Последовала долгая пауза.
— Ладно, не буду вам больше мешать, — проговорила Дженни, и я понял, что она обижена. Понял, но что я мог сделать в своей горячке, подхлестываемый страхом, что день вот-вот начнет угасать, и я не успею кончить…
Больше мы не произнесли ни слова. Дженни сидела не шелохнувшись, какая-то отдалившаяся, погрузившаяся в себя. Я чувствовал свою вину, но, признаюсь, в глубине души был даже доволен: молчание ее пошло портрету на пользу. За этот последний час я сделал, пожалуй, больше, чем за два предыдущих. И наконец, когда окно уже наливалось предвечерней синью, я нанес завершающий мазок и опустил кисть.
— Кажется, кончил, — облегченно вздохнув, проговорил я. — Хочешь взглянуть?
Но Дженни не ответила, казалось, она дремлет. Тихонько ступая, я вышел на лестницу и спустился вниз — помыть руки и освежиться. Я отсутствовал не больше пары минут. Но когда вернулся, комната была пуста. Никаких следов, лишь коротенькая записка на постели:
«Эдвин, дорогой! Я вернусь. Но не скоро. Наверно, весной.
Дженни».
Глава одиннадцатая
Узнать номер телефона не составило большого труда: под Пикскиллом был лишь один монастырский пансион. Но еще не подняв трубку, я уже знал, что мне ответят. «Простите, такой у нас нет». И я не стал просить их поискать это имя в списках прошлых лет. Допустим, они что-то раскопают — и что дальше?
Что дальше? — на этот вопрос не было ответа. Состояние мое в те дни можно выразить одним словом: пустота. От радостного ожидания, которым я еще совсем недавно жил, не осталось и следа. Да, Дженни как живая глядела на меня с портрета — лучшего из всего написанного мною, — но это только лишний раз напоминало, что ее нет. Ни здесь, в этой комнате, ни во всем огромном мире, что простерся за ее стенами. А в запредельную даль, куда она ушла, мне ходу нет. Снова и снова будет вставать по утрам солнце, распахивая нам двери в новый день, но никогда не откроются двери в день вчерашний.

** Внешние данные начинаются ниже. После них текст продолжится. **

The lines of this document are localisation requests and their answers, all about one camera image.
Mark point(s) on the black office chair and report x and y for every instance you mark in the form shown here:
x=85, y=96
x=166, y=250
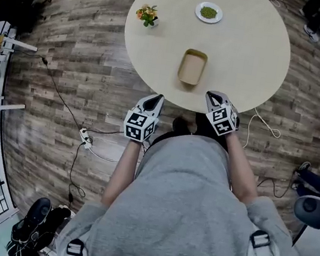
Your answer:
x=15, y=12

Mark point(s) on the white power strip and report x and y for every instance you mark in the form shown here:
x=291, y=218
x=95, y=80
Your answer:
x=85, y=137

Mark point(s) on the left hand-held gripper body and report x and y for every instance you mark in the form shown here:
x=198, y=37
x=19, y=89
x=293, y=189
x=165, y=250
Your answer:
x=138, y=128

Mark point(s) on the pile of green peas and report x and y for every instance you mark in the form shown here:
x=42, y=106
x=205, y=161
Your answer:
x=209, y=12

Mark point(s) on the person's left forearm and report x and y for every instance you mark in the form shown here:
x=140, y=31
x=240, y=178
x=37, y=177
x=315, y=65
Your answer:
x=123, y=173

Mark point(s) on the person's right forearm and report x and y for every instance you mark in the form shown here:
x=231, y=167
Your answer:
x=239, y=168

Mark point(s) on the person's black left shoe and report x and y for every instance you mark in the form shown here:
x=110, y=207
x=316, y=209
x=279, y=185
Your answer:
x=180, y=126

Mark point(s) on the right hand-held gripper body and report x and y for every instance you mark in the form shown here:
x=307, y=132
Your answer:
x=222, y=119

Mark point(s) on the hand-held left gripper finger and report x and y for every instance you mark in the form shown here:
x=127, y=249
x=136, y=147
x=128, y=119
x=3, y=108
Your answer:
x=144, y=107
x=157, y=111

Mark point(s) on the person's black trousers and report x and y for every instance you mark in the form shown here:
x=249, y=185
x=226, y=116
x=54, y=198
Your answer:
x=208, y=129

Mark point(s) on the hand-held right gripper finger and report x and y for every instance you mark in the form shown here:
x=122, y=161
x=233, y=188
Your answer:
x=211, y=104
x=221, y=98

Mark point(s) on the grey shell chair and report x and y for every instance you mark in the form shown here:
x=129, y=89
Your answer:
x=313, y=209

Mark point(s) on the white round plate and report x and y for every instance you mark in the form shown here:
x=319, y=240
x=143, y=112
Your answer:
x=197, y=16

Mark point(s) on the potted orange flower plant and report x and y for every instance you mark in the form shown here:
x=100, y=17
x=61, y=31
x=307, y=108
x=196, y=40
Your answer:
x=148, y=14

Я глядел на разбросанные всюду кисти, краски, холсты, и они казались какими-то омертвелыми в своей ненужности. Наверно, вот такой же выморочностью веет от скрипки, на которой никто не играет. Один-единственный звук способен возвратить ее к жизни, вновь сделать музыкальным инструментом. Но некому извлечь этот звук, и скрипка остается просто пустым деревянным ящиком. Опустелым, как моя жизнь.
Никогда я не завидовал людям, с головой погруженным в бескрылое повседневье. Но теперь мне впервые подумалось, как, в сущности, счастливы те, кто живет просто и бесхитростно, не мудрствуя лукаво, не ломая голову над загадками Времени. Быть может, неведение и простодушие — величайший дар, который мы не умеем еще по достоинству оценить. Дар, только и делающий возможной жизнь на Земле — в железном кольце безысходности и мрака. Без этого спасительного неведения человечество давно бы сгинуло, сошло с ума от леденящего ужаса обреченности, от неразрешимости вселенских тайн. Вечных тайн, одна из которых обрушилась на меня всей своей тяжестью…
Это были трудные дни, но мало-помалу я стал выкарабкиваться. Меня спас портрет — точнее, необходимость дописать платье и еще кое-какие детали. Постепенно я втянулся в работу, обретая, нет, не душевное равновесие, но хотя бы нечто похожее.
Но ощущение пустоты не проходило. И именно потому я не мог заставить себя отнести Мэтьюсу уже окончательно завершенный портрет. Я не мог с ним расстаться, потому что это было единственное, что оставалось в этой комнате от Дженни — от ее милой болтовни, от звонкого смеха, от теплых лучиков ее глаз. Я хотел верить, что она вернется, но ох как далеко еще было до весны.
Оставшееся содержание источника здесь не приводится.